(STORED DATA)

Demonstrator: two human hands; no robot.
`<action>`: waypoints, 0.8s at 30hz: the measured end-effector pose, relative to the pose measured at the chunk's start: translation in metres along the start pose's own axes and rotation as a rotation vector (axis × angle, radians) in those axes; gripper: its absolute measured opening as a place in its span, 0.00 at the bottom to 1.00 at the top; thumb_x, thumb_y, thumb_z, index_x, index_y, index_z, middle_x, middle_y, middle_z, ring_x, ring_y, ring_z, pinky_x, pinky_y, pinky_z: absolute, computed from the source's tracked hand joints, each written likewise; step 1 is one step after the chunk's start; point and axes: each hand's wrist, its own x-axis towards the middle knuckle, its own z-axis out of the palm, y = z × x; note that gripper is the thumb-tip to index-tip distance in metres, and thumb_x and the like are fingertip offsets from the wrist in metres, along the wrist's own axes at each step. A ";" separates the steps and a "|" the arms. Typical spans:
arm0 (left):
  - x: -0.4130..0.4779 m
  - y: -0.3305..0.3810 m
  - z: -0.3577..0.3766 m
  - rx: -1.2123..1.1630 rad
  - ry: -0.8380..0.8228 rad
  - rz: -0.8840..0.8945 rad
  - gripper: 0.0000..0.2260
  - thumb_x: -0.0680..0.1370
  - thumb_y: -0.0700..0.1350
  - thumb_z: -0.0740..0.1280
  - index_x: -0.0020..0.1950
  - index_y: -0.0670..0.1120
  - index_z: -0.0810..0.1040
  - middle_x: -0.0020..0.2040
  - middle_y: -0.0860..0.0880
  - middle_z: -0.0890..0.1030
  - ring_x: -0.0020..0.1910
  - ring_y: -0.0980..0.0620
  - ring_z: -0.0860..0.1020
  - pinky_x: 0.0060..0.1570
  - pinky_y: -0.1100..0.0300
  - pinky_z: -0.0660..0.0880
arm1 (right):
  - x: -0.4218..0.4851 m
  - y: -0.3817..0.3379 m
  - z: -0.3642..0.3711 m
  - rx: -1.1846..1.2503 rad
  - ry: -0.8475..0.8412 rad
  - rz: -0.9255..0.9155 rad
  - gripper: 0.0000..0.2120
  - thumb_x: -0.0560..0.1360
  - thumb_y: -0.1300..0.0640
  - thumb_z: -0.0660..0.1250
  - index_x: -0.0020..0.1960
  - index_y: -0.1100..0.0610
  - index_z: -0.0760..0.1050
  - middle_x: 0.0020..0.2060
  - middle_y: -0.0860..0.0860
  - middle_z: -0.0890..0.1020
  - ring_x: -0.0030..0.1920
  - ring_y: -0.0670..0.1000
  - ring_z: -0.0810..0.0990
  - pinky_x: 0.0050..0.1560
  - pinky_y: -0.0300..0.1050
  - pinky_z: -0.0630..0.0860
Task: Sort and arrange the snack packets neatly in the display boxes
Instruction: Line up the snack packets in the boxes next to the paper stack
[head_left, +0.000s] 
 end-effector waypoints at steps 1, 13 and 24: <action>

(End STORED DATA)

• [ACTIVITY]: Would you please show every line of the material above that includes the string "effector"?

• [TASK RESPONSE]:
`<action>`: waypoints, 0.8s at 30hz: the measured end-effector pose, relative to the pose measured at the chunk's start: translation in metres along the start pose's own axes and rotation as a rotation vector (axis × angle, radians) in those axes; gripper: its absolute measured opening as a place in its span, 0.00 at the bottom to 1.00 at the top; thumb_x, thumb_y, thumb_z, index_x, index_y, index_z, middle_x, middle_y, middle_z, ring_x, ring_y, ring_z, pinky_x, pinky_y, pinky_z: absolute, computed from the source's tracked hand joints, each written likewise; step 1 is one step after the chunk's start; point and axes: each hand's wrist, its own x-axis towards the middle knuckle, its own z-axis out of the palm, y = z × x; note that gripper is the thumb-tip to index-tip distance in metres, and thumb_x and the like are fingertip offsets from the wrist in metres, along the wrist's own axes at each step. A ";" separates the steps and a "|" the arms. Typical spans:
 end-effector waypoints at steps 1, 13 and 24: <action>

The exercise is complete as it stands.